From 9dbaf467fe01686b00ca5d2ef2b7d24287f23a0a Mon Sep 17 00:00:00 2001
From: Bert Palm <bert.palm@ufz.de>
Date: Fri, 13 Mar 2020 11:01:18 +0100
Subject: [PATCH] added length in print, some bugfixes

---
 dios/dios.py | 51 +++++++++++++++++++++++++++++++++++++--------------
 dios/lib.py  | 12 ++++++------
 2 files changed, 43 insertions(+), 20 deletions(-)

diff --git a/dios/dios.py b/dios/dios.py
index 8117f3c..5ce12b8 100644
--- a/dios/dios.py
+++ b/dios/dios.py
@@ -98,7 +98,7 @@ class DictOfSeries:
         # we are called internally
         if fastpath:
 
-            self._itype = itype or MixedItype
+            self._itype = itype or ObjItype
             self._policy = cast_policy
 
             if data is not None:
@@ -112,7 +112,7 @@ class DictOfSeries:
             # itype=None means infer the itype by the data, so we first set to the highest
             # possible itype, then insert data, then find the best-fitting itype.
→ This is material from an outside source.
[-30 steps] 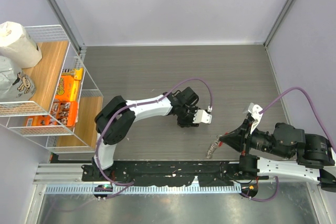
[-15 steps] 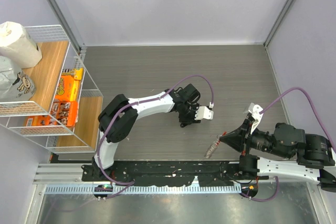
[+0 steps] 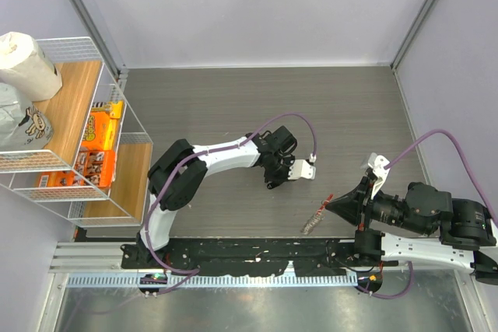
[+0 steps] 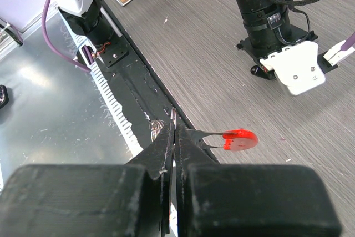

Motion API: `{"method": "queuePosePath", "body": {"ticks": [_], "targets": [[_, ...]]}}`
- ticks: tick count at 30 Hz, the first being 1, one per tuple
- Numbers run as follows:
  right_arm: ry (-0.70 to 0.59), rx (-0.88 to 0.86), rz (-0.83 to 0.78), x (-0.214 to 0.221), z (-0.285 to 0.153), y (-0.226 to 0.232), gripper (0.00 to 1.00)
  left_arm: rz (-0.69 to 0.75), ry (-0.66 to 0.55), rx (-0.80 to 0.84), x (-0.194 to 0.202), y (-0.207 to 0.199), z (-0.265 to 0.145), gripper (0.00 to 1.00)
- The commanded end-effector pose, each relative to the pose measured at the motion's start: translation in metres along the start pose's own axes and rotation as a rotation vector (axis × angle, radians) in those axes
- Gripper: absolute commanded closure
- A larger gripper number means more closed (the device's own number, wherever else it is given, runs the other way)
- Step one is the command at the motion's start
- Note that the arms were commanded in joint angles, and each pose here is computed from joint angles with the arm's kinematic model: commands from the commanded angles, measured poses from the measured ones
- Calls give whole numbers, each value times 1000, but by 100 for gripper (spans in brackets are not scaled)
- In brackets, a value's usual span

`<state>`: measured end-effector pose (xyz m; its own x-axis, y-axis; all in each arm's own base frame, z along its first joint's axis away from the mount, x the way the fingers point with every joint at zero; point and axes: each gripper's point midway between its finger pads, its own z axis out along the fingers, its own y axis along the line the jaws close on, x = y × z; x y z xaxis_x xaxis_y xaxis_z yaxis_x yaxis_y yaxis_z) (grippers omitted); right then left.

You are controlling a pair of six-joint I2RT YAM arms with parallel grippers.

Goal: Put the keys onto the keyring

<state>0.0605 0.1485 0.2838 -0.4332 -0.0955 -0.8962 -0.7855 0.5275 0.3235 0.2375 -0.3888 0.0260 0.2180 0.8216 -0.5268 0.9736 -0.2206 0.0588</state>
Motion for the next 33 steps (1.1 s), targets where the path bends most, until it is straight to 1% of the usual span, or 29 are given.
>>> {"method": "queuePosePath", "body": {"ticks": [1,5,8,12,16,25,26,27,30,33], "targets": [[-67,-40,32,-17,-2,9,94,8,-21,17,-5,-1,-3,100],[-68,-42,35,-18,-3,10,94,4,-36,-36,-7,5,-8,100],[-65,-37,25,-20,-4,10,95,4,-77,-133,-17,15,-25,100],[-45,-25,-3,-24,-3,10,95,-4,-201,-245,-42,18,-59,100],[-33,-33,-18,-27,-1,14,94,-28,-315,-314,-63,13,-95,100],[-1,-61,-45,-37,12,29,94,-31,-575,-448,-97,-12,-172,100],[0,-56,-50,-40,14,30,94,-32,-586,-451,-96,-17,-176,100],[1,-50,-50,-41,14,29,95,-24,-624,-477,-100,-18,-184,100],[14,-31,-49,-42,15,28,95,-48,-630,-473,-94,-24,-184,100],[20,-7,-34,-41,14,24,95,-99,-616,-426,-91,-27,-171,100]]}}
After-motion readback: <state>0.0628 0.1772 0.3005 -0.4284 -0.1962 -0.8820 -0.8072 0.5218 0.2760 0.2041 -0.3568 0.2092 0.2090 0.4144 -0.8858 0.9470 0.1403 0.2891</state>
             if itype is None:
-                self._itype = MixedItype
+                self._itype = ObjItype
             else:
                 self._itype = get_itype(itype)
 
@@ -216,7 +216,7 @@ class DictOfSeries:
 
         if method in ['union', 'all']:
             res = ftools.reduce(pd.Index.union, indexes)
-        elif method == ['intersection', 'shared']:
+        elif method in ['intersection', 'shared']:
             res = ftools.reduce(pd.Index.intersection, indexes)
         elif method in ['uniques', 'non-uniques']:
             res = ftools.reduce(pd.Index.append, indexes)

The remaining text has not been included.